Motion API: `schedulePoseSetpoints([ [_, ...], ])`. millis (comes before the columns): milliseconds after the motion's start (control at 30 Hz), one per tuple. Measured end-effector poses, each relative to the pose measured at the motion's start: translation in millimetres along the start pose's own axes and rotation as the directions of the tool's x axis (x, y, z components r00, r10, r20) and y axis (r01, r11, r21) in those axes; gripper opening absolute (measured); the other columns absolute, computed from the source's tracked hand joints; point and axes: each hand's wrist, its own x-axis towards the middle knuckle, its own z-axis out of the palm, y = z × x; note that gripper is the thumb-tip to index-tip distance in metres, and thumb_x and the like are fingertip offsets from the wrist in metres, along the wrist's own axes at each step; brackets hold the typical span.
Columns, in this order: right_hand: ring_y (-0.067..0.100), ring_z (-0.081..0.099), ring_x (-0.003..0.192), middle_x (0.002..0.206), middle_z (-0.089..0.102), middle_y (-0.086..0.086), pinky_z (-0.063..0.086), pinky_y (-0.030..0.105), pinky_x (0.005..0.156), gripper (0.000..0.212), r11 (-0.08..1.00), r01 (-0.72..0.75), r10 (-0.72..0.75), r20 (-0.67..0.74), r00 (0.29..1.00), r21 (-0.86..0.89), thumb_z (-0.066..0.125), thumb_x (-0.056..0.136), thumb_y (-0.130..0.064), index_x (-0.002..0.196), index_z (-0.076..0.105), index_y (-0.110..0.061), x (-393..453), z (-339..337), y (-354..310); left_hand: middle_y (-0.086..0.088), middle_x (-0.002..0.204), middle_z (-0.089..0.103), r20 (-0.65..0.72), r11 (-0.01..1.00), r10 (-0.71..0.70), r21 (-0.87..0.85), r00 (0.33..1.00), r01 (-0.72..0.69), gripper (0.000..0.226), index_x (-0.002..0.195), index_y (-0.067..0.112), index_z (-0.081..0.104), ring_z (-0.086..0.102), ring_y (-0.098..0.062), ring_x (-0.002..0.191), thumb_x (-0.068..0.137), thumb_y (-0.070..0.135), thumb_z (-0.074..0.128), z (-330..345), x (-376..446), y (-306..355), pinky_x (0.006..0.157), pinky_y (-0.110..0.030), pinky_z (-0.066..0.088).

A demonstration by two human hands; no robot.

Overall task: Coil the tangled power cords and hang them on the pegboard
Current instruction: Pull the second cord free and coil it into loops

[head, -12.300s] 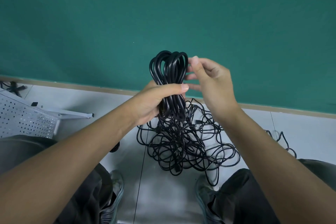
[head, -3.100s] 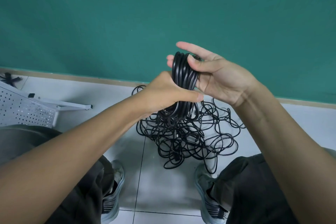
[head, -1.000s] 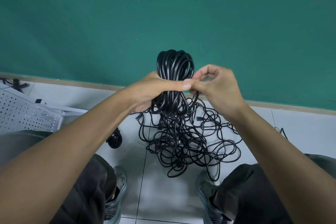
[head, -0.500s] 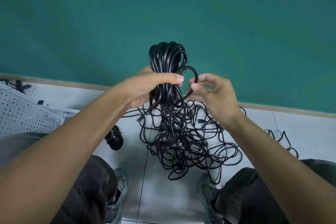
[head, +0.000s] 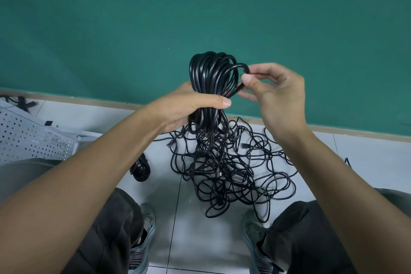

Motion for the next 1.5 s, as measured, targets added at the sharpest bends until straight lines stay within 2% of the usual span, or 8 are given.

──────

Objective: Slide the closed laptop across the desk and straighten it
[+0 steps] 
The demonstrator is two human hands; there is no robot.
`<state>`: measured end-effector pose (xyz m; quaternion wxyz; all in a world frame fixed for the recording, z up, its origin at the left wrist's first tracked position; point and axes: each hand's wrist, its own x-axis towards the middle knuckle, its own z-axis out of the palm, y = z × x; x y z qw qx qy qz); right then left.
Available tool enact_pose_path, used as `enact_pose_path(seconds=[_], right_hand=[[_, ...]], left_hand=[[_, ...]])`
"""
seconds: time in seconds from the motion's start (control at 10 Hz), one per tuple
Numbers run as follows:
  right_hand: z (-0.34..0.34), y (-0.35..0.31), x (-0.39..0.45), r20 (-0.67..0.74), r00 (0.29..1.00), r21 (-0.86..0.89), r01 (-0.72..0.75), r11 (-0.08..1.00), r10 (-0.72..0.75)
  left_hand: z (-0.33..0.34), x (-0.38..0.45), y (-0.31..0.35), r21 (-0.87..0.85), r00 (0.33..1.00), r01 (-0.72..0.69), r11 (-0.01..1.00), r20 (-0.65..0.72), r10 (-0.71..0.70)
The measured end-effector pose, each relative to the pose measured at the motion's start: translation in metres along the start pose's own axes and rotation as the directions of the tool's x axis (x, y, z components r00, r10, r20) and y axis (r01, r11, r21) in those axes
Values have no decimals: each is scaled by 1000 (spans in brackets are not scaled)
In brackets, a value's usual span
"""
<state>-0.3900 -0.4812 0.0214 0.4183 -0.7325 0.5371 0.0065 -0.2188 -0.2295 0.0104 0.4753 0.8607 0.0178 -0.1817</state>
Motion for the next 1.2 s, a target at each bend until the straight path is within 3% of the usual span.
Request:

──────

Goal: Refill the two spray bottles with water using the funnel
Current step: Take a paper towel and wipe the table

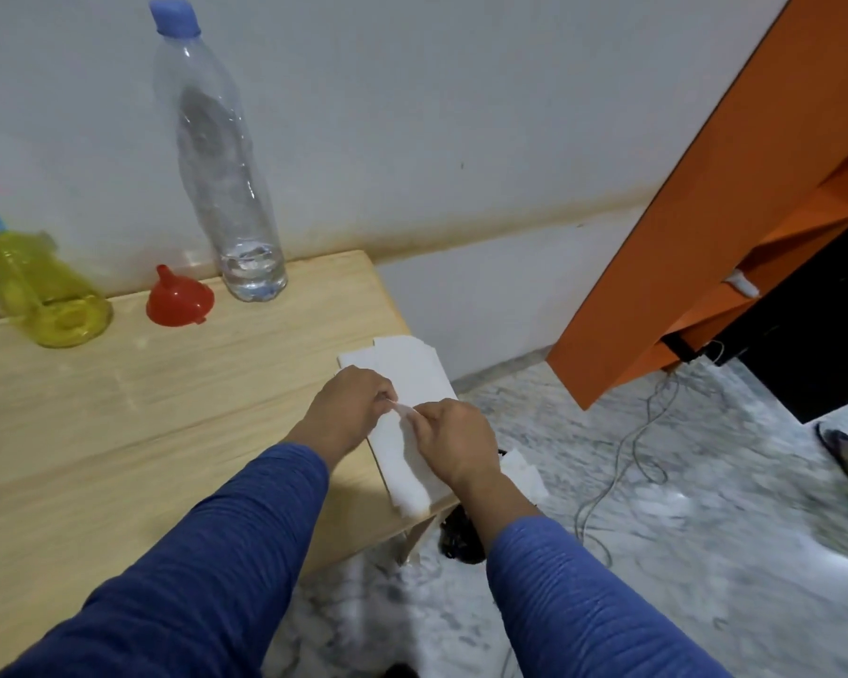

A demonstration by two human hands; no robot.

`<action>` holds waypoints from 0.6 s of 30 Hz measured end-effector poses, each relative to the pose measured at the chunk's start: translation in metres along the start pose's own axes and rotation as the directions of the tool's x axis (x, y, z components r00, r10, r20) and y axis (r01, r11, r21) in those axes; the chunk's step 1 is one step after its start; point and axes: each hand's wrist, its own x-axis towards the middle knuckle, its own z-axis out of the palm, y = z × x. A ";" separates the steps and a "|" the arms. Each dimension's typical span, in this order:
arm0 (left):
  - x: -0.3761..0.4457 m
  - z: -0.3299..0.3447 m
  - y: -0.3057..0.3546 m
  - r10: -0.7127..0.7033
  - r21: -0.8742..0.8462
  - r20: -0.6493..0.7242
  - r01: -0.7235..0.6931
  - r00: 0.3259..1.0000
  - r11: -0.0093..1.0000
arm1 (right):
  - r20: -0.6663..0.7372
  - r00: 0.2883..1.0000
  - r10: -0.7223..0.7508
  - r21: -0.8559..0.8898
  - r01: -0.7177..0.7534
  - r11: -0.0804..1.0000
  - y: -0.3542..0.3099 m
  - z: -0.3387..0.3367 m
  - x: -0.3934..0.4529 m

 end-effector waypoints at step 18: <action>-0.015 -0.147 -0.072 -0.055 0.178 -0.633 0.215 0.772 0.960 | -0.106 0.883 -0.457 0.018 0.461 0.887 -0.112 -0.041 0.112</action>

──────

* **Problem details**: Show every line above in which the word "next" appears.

* **Task result**:
Motion for the next 1.5 s, as measured, targets added at the sharpest bends until straight lines stay within 2% of the usual span, or 8 are given.
Motion for the next 1.2 s, a target at each bend until the straight path is within 3% of the usual span.

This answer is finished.